Diese sehen in der Schweiz nicht nur die Schweizer Demokraten (SD) gefährdet, aber im Parteiprogramm sagen sie es am deutlichsten. WOZ-Leserin J. wies uns darauf hin: «In der Volksschule muss – wie in andern Ländern – der Text der Schweizer Nationalhymne gelernt werden.» Offenbar gehen die SD davon aus, dass nicht nur unsere Kinder den Schweizerpsalm lernen müssen, sondern dessen Text bereits fester Bestandteil ausländischer Lehrpläne ist.
Karin Hoffsten

Lernwillige

Im Übrigen fordern die SD: «Jeder Zugewanderte und anerkannte Flüchtlinge ist verpflichtet, sich einem (…) Integrationsprogramm zu unterziehen.» Darin gehts unter anderem um «gute Kenntnisse einer Landessprache und Grundkenntnisse der Schweizer Staats- und Kulturkunde. (…) Jeder Einwanderer muss dieses Programm bestehen.» Auch Schweizer MitbürgerInnen dürfen sich anmelden.
Karin Hoffsten

Praktische

«Bei einem Todesfall ist Schlüssel Druck AG in Sursee Ihr Ansprechpartner», lasen wir auf der Website der «Surseer Woche». Hinter dem Hinweis vermuten wir eine Konsequenz der exponentiell wachsenden Zahl an Singlehaushalten.

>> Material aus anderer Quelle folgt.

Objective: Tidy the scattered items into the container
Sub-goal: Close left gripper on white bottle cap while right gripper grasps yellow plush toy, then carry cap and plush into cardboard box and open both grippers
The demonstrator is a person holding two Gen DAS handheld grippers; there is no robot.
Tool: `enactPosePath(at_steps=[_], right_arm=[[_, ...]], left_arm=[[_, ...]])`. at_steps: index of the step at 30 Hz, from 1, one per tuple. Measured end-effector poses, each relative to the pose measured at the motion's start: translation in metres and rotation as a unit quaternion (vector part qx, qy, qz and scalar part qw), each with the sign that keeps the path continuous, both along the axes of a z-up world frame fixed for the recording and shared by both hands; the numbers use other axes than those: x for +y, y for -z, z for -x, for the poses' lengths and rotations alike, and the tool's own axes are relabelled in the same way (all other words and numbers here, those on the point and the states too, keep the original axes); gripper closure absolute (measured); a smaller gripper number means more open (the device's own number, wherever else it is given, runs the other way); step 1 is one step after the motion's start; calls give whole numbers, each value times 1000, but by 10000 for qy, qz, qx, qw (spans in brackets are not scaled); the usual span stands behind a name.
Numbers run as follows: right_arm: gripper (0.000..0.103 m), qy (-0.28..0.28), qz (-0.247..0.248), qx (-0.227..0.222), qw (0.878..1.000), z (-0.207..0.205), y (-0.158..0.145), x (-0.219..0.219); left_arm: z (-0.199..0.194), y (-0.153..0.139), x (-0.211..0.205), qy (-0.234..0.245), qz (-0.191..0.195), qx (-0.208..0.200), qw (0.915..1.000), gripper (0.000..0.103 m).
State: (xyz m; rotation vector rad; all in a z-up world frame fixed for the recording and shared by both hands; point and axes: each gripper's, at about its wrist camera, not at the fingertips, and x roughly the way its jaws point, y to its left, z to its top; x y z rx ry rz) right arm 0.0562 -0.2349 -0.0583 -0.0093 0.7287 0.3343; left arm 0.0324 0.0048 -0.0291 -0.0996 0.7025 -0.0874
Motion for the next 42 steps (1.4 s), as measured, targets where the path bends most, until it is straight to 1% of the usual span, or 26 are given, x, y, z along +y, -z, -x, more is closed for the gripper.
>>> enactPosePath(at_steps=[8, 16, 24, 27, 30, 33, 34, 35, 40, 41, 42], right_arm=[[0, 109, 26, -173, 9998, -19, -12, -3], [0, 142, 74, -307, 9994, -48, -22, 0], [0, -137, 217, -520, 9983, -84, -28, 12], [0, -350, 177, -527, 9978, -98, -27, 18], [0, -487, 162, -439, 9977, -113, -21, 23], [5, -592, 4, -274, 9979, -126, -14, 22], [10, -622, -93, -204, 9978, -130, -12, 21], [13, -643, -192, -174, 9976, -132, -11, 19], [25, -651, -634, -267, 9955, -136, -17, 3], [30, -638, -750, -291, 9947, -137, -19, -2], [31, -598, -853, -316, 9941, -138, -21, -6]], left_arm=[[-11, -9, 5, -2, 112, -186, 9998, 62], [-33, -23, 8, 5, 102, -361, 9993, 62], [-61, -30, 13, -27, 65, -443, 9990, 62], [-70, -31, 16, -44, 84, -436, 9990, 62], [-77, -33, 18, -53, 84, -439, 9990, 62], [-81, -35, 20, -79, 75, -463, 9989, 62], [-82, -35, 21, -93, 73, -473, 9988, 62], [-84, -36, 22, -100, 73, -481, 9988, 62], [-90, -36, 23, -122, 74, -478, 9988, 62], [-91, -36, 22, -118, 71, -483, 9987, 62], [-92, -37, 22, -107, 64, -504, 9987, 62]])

Irgendwie müssen ÄrztInnen, Seelsorgende und Bestattungsunternehmen ja in die Wohnung der Verblichenen kommen.
Karin Hoffsten

Aktivierende

Am besten gefällt uns, wenn Medien sich gegenseitig die grossen Fragen der Welt beantworten. Da klagte zum Beispiel letzte Woche in «20 minuten» ein junger Mann auf der Suche nach Erfüllung: «Sie stöhnt nicht und ist steif wie ein Brett», gemeint war seine «tolle Freundin», und schon meldete der «SonntagsBlick»: «Der Durchbruch! Viagra für die Frau – Die Pille heisst Lybrido – Sie enthemmt und fördert die Lust». Notorischen Anwendern von KO-Tropfen eröffnen sich damit komplett neue Möglichkeiten: Tu Lybrido ihr ins Glas, dann hat auch sie jetzt ihren Spass!